Aquí ya tenemos un poco de despiporre. Tenemos a la mitad del Sindicato Siniestro (Boomerang, Conmocionador, Hydroman), a medio equipo original y a unos cuantos que no tengo muy claro qué pintan ahí y que creo que solo están porque Millar no se sabe 12 villanos de Spiderman. La broma no llega para mucho más.

Slott reciclaría el concepto unos pocos años después como forma de reintroducir a villanos clásicos y poner a Otto de nuevo como líder del grupo y eje central de la villanía arácnida, en preparación de sus planes Superiores.
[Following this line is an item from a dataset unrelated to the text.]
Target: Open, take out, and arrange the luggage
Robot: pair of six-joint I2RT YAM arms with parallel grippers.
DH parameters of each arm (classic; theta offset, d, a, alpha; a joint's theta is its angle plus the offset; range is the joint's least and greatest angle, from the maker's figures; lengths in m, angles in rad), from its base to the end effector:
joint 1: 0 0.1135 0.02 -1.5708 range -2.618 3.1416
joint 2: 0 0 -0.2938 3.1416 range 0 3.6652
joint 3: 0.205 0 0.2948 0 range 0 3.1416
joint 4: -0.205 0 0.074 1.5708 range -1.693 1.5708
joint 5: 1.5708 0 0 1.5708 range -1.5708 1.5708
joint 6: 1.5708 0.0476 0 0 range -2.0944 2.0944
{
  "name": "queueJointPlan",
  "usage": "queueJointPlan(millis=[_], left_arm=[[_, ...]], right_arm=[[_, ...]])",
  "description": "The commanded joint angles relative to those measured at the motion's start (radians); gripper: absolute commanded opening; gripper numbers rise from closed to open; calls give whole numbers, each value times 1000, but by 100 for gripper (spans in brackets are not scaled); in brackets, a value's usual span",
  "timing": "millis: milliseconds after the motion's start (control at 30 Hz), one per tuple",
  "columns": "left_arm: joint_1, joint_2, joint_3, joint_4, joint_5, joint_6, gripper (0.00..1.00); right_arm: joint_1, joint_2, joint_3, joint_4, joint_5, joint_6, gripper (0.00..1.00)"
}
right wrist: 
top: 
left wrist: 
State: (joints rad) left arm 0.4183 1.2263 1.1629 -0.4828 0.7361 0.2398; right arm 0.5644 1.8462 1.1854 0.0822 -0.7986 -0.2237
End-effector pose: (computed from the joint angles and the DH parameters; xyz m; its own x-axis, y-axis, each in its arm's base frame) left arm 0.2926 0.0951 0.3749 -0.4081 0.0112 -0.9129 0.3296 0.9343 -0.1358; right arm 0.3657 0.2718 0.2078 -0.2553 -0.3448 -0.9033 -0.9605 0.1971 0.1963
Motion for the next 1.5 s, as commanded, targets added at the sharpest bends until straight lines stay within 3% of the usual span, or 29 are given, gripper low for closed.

Probablemente hablamos del único caso, desde 1990, en el que los objetivos del equipo se mantienen fieles a los originales del Annual 1. Y por supuesto, la primera vez desde entonces que el líder del grupo es Octavius. Igual tiene algo que ver.

De modo que cuando uno se pregunta qué lleva a Michael Keaton a presentarse como Batman para una película de Flash después de haber parodiado las películas de superhéroes en Birdman, haberse reinventado como villano en Spiderman Homecoming y hacer un cameo de cara a un nuevo universo cinematográfico en Morbius… Yo no puedo dejar de pensar en qué llevó a Adrian Toomes, el Buitre, a unirse a 7 formaciones distintas de los 6 Siniestros, incluyendo varias en cuyo objetivo era liquidar a otros miembros de anteriores equipos con los que volvería a asociarse más adelante. Y entonces me doy cuenta de que Keaton es un puñetero actor de método, y lleva metido en el personaje del Buitre desde hace años. ¡Qué tipo!